Requirement >>
Repeat the data below word for word.

The data >>
━━━━━━━━

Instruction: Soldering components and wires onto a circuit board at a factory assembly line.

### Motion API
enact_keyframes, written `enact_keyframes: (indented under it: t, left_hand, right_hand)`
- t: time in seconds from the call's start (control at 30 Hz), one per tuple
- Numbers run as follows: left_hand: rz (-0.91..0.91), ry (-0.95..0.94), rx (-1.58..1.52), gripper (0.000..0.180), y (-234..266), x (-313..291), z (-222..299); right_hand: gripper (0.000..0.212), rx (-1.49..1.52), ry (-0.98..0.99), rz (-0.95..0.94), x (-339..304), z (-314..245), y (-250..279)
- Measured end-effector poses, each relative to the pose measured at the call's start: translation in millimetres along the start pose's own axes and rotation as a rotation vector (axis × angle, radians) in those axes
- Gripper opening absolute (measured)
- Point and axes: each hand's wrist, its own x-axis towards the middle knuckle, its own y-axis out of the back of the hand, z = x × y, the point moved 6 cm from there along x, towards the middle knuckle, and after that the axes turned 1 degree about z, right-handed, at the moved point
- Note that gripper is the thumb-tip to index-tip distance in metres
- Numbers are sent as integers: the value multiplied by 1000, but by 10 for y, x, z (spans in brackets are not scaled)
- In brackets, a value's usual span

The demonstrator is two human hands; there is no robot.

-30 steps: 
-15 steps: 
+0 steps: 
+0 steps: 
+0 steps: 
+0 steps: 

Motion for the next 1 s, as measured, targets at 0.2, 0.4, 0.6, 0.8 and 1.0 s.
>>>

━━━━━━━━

Exercise response >>
Instruction: Soldering components and wires onto a circuit board at a factory assembly line.

### Motion API
enact_keyframes, written `enact_keyframes: (indented under it: t, left_hand, right_hand)`
- t: time in seconds from the call's start (control at 30 Hz), one per tuple
- Numbers run as follows: left_hand: rz (-0.91..0.91), ry (-0.95..0.94), rx (-1.58..1.52), gripper (0.000..0.180), y (-234..266), x (-313..291), z (-222..299); right_hand: gripper (0.000..0.212), rx (-1.49..1.52), ry (-0.98..0.99), rz (-0.95..0.94), x (-339..304), z (-314..245), y (-250..279)
- Measured end-effector poses, each relative to the pose measured at the call's start: translation in millimetres along the start pose's own axes and rotation as a rotation vector (axis × angle, radians) in those axes
- Gripper opening absolute (measured)
- Point and axes: each hand's wrist, its own x-axis towards the middle knuckle, its own y-axis out of the back of the hand, z = x × y, the point moved 6 cm from there along x, towards the middle knuckle, and after that the axes turned 1 degree about z, right-handed, at the moved point
- Note that gripper is the thumb-tip to index-tip distance in metres
- Numbers are sent as integers: the value multiplied by 1000, but by 10 for y, x, z (spans in brackets are not scaled)
- In brackets, a value's usual span

The demonstrator is two human hands; there is no robot.

-30 steps: 
-15 steps: 
+0 steps: 
+0 steps: 
+0 steps: 
+0 steps: 

Motion for the next 1 s, as measured, targets at 0.2, 0.4, 0.6, 0.8 and 1.0 s.
>>>

This completes the output.